__What you have to do__
Read the listing below and copy out every line that holds "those".

=-=-=-=-=

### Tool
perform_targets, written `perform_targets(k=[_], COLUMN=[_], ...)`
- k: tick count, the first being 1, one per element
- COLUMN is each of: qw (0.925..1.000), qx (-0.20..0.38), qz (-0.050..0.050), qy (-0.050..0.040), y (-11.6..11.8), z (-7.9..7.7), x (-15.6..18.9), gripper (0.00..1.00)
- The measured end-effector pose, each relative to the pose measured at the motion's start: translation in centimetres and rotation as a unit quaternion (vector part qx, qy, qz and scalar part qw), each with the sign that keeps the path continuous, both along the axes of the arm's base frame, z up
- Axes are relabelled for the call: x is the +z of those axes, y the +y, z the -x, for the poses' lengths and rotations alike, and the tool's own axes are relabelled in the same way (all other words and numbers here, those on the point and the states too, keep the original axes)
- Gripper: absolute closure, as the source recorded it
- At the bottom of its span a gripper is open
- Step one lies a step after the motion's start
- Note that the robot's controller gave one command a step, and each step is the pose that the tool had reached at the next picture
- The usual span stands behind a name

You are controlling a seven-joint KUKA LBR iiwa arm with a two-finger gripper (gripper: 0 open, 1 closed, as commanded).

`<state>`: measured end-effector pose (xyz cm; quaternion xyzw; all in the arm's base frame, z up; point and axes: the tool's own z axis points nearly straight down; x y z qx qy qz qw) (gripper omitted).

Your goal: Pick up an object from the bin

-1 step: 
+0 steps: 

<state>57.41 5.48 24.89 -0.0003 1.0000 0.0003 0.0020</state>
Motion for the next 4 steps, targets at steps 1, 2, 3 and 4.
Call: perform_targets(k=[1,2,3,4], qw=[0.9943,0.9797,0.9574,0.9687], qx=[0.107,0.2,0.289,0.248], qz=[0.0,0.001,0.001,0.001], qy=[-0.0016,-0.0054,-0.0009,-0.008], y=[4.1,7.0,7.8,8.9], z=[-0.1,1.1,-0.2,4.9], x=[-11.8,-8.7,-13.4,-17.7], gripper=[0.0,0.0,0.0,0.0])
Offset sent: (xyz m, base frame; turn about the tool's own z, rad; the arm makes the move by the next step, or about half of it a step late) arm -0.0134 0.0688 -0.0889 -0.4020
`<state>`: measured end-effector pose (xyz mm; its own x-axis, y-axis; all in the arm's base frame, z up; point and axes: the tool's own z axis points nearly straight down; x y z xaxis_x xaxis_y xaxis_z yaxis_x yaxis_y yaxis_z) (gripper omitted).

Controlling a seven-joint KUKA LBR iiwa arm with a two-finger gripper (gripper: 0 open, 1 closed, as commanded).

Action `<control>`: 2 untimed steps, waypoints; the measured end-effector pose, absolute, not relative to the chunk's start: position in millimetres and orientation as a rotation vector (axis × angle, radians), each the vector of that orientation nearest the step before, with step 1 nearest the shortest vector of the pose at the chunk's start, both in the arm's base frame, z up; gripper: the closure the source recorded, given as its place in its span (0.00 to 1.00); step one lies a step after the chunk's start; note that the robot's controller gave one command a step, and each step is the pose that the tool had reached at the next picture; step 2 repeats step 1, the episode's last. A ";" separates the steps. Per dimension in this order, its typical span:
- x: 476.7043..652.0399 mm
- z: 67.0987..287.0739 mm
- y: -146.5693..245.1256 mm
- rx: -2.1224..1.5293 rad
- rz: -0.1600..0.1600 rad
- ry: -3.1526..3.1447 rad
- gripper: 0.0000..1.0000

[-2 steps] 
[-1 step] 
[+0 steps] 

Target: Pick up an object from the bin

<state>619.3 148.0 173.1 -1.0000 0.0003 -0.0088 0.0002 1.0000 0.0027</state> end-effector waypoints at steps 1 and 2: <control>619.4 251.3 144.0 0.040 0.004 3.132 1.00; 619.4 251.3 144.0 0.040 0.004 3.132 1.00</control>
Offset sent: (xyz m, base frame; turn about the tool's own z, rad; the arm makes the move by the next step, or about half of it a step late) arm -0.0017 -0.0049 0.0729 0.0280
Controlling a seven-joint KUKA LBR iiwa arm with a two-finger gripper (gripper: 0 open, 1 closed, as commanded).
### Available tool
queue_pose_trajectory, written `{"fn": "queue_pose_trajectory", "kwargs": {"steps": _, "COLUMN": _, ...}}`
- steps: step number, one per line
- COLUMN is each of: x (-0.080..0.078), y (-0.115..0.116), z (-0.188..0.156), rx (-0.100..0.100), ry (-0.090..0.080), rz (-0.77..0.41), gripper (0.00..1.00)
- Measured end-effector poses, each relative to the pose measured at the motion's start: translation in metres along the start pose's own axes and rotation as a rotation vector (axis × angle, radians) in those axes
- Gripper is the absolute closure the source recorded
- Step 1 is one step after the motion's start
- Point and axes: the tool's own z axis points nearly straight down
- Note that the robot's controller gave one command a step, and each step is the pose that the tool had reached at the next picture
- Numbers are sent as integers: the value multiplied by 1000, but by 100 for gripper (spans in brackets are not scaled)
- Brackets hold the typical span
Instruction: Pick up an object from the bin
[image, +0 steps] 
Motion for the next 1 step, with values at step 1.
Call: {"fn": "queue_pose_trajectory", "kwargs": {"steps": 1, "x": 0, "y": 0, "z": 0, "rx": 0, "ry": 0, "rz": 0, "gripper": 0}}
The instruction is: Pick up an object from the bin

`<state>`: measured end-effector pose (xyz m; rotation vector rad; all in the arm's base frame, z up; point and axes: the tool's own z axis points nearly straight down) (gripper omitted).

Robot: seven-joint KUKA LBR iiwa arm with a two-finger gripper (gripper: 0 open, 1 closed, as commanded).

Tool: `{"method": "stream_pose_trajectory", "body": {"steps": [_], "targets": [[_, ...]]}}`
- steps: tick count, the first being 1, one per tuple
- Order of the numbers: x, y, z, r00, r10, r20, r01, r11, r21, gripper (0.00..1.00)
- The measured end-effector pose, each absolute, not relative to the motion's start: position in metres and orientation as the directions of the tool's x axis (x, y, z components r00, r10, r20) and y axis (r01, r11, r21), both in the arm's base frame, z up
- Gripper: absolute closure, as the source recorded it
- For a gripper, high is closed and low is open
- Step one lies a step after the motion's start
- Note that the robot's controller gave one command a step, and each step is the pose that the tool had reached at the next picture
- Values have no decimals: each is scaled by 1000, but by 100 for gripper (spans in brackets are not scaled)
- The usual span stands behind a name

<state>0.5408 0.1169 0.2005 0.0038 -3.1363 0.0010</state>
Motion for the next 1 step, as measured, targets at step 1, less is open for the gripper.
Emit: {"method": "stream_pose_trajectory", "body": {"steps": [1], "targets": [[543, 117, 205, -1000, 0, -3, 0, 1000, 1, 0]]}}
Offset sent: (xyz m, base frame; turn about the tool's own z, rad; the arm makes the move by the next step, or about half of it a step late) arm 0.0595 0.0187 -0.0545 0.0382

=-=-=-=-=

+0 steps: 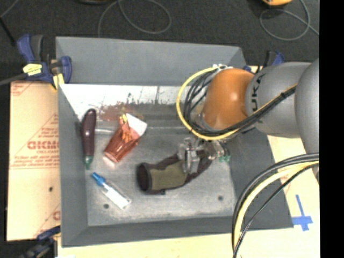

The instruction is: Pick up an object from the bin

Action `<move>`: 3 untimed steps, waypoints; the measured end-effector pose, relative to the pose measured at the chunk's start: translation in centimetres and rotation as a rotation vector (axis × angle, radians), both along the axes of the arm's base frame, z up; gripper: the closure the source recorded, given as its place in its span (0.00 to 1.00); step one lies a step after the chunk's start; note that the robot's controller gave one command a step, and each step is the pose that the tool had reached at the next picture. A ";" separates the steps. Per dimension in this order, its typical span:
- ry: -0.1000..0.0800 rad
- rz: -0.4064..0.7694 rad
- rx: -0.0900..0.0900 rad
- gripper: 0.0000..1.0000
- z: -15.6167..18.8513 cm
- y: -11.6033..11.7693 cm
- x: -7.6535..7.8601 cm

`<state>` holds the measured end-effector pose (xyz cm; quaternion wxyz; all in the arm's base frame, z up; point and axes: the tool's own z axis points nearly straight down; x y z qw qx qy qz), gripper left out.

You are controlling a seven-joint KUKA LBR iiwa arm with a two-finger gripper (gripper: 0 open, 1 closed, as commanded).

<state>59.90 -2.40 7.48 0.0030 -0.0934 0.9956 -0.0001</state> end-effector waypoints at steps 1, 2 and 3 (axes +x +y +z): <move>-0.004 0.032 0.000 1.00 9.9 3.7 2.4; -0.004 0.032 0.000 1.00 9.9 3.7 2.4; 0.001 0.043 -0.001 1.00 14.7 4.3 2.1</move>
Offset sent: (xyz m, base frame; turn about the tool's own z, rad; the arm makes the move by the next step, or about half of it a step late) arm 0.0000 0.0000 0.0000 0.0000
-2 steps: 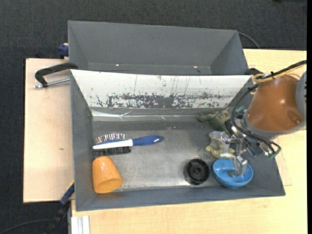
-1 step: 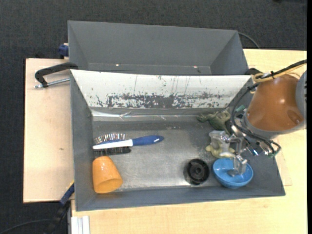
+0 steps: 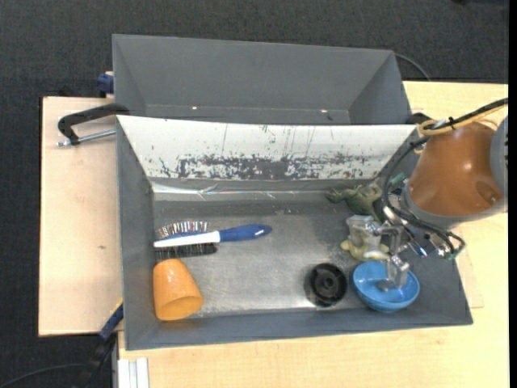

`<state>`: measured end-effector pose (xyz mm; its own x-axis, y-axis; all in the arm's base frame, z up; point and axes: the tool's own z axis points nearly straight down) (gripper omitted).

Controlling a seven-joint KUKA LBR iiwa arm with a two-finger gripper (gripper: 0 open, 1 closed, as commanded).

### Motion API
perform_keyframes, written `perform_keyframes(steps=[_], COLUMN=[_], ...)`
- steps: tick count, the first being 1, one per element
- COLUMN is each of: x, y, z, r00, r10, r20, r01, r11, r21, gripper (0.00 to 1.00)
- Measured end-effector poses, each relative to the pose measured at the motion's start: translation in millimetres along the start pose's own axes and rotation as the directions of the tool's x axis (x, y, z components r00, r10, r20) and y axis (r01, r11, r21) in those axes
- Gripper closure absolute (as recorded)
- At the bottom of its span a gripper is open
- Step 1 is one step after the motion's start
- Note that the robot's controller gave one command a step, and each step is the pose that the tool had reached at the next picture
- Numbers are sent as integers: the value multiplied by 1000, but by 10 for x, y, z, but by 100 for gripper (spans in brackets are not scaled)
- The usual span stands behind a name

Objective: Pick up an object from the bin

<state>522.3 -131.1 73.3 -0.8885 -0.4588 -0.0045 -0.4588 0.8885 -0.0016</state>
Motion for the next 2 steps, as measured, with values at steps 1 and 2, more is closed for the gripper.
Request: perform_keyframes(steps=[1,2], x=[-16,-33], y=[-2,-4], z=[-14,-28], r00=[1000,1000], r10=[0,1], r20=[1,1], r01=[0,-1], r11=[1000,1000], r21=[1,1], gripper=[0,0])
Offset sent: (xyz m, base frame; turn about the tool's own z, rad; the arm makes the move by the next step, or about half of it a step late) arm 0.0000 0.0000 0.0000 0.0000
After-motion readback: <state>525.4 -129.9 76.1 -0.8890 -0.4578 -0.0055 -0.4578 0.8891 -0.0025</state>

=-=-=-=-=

__Your response__
- Axes are relabelled for the call: x is the +z of those axes, y the +y, z the -x, for the poses' lengths and rotations alike, and the tool's own axes are relabelled in the same way (all other words and numbers here, those on the point and the states too, keep the original axes)
- Measured end-effector poses, each relative to the pose measured at the motion's start: translation in metres along the start pose's own axes and rotation as a rotation vector (axis × angle, radians) in those axes
- Measured end-effector poses, each relative to the pose measured at the motion's start: translation in millimetres along the start pose's own axes and rotation as the directions of the tool's x axis (x, y, z components r00, r10, r20) and y axis (r01, r11, r21) in those axes

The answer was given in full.